Segment Start: INPUT DATA
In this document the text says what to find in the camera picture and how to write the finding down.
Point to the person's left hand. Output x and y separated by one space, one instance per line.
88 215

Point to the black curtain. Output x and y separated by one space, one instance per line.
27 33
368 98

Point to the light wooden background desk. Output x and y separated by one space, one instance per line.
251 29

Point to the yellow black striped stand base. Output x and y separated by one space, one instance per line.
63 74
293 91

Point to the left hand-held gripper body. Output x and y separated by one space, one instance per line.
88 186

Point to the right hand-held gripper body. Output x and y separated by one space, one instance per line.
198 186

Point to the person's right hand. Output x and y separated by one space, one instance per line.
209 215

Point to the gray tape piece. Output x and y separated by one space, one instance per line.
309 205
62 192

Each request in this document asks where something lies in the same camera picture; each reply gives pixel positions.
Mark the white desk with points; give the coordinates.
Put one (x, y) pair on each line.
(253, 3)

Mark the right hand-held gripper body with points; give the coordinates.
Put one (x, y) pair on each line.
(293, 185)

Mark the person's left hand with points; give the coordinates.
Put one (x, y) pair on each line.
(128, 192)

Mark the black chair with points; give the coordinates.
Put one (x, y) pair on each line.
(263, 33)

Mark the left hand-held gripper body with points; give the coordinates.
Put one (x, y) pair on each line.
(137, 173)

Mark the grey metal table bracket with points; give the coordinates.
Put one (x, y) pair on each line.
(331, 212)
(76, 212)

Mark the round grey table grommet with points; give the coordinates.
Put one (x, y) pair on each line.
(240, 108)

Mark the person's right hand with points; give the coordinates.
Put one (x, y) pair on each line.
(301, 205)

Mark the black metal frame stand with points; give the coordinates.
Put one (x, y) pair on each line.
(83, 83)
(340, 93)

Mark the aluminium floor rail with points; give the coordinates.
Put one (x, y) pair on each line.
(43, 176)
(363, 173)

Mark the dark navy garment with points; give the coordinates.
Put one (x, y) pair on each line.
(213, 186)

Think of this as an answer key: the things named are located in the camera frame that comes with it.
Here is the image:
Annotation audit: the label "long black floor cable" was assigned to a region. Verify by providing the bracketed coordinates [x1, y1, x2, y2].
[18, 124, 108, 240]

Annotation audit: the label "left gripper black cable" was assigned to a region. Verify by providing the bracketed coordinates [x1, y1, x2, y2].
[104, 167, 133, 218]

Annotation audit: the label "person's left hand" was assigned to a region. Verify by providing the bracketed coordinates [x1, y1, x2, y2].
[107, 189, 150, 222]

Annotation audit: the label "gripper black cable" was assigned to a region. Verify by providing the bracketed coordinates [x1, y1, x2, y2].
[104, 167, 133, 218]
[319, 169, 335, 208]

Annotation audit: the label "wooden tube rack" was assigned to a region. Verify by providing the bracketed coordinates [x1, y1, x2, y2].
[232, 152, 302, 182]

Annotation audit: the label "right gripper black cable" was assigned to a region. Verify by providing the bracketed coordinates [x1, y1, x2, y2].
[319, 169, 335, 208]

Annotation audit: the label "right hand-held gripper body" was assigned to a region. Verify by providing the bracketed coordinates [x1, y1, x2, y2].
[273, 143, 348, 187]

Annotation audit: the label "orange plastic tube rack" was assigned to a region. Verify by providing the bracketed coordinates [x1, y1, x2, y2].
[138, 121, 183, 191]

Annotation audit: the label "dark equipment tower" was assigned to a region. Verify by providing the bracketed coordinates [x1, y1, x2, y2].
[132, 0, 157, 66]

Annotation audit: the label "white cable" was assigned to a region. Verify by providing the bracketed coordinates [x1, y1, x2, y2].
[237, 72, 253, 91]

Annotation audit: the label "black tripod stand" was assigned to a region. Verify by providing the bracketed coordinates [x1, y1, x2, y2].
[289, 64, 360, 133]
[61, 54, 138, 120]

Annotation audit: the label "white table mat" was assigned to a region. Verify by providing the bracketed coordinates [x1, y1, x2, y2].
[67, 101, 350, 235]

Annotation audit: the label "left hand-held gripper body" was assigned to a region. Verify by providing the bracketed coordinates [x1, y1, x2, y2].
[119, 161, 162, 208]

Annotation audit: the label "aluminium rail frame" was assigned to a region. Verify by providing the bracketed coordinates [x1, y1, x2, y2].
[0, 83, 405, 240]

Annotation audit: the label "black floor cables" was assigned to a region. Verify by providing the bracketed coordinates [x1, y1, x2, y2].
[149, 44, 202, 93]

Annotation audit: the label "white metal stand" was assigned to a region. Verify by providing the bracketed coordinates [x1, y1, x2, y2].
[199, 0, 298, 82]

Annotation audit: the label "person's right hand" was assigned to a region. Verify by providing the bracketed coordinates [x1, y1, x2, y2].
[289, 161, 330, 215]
Segment End: INPUT DATA
Segment Start: INPUT DATA
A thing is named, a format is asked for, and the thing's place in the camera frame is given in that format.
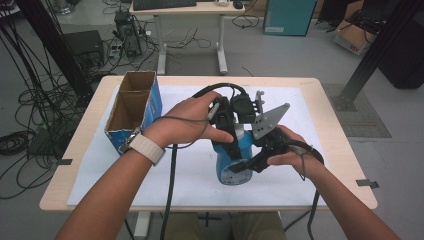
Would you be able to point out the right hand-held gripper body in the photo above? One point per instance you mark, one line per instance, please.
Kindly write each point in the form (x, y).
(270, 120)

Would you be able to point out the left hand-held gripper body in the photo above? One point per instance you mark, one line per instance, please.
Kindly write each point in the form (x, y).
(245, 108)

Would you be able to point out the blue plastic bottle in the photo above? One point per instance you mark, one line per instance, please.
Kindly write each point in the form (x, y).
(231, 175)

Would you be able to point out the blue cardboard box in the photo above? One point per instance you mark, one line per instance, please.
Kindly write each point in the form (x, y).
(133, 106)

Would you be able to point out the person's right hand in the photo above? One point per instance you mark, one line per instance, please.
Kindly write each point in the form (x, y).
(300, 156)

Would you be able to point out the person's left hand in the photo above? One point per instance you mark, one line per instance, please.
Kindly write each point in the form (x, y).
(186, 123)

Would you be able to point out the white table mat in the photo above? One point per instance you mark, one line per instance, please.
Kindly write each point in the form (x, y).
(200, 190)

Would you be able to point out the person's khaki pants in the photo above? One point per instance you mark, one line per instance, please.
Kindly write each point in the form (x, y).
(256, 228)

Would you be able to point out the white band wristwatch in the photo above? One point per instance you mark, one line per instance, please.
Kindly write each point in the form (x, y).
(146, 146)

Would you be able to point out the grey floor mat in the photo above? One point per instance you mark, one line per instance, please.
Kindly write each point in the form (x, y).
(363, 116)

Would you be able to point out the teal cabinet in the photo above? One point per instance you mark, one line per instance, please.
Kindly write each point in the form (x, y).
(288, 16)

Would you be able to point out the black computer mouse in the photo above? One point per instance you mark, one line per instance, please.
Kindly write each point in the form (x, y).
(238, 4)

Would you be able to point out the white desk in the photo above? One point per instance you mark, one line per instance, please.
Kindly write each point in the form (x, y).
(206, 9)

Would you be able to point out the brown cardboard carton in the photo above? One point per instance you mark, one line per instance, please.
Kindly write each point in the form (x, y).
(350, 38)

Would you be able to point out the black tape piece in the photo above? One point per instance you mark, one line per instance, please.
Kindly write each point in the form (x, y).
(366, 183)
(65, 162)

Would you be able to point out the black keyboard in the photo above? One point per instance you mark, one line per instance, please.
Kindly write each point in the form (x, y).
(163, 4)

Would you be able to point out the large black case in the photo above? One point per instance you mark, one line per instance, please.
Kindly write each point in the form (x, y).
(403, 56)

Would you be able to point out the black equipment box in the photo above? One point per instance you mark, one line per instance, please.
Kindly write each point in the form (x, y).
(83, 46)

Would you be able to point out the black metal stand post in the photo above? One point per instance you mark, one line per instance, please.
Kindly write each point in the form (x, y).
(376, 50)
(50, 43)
Segment End: INPUT DATA
ASSIGNMENT: With the line holding "Point to the gray" as the first and the line holding "Mark the black metal" as the last, set down that range of the entries above exactly, and nothing else.

TASK ANSWER:
Point to the gray tape piece. Output x and y separated by one space, one instance per line.
309 205
62 192

Each request in this document asks where something lies in the same camera picture; each reply gives pixel positions.
Mark the white desk with points; give the coordinates.
Put one (x, y) pair on each line.
(253, 3)

Mark the right hand-held gripper body with points; give the coordinates.
Put one (x, y) pair on each line.
(293, 185)

Mark the person's left hand with points; give the coordinates.
Put one (x, y) pair on each line.
(128, 192)

Mark the black chair with points; give the coordinates.
Put one (x, y) pair on each line.
(263, 33)

Mark the left hand-held gripper body with points; give the coordinates.
Put one (x, y) pair on each line.
(137, 173)

Mark the grey metal table bracket with points; give the coordinates.
Put one (x, y) pair on each line.
(331, 212)
(76, 212)

Mark the round grey table grommet with points; give the coordinates.
Put one (x, y) pair on each line.
(240, 108)

Mark the person's right hand with points; give the coordinates.
Put one (x, y) pair on each line.
(301, 205)

Mark the black metal frame stand with points; give the coordinates.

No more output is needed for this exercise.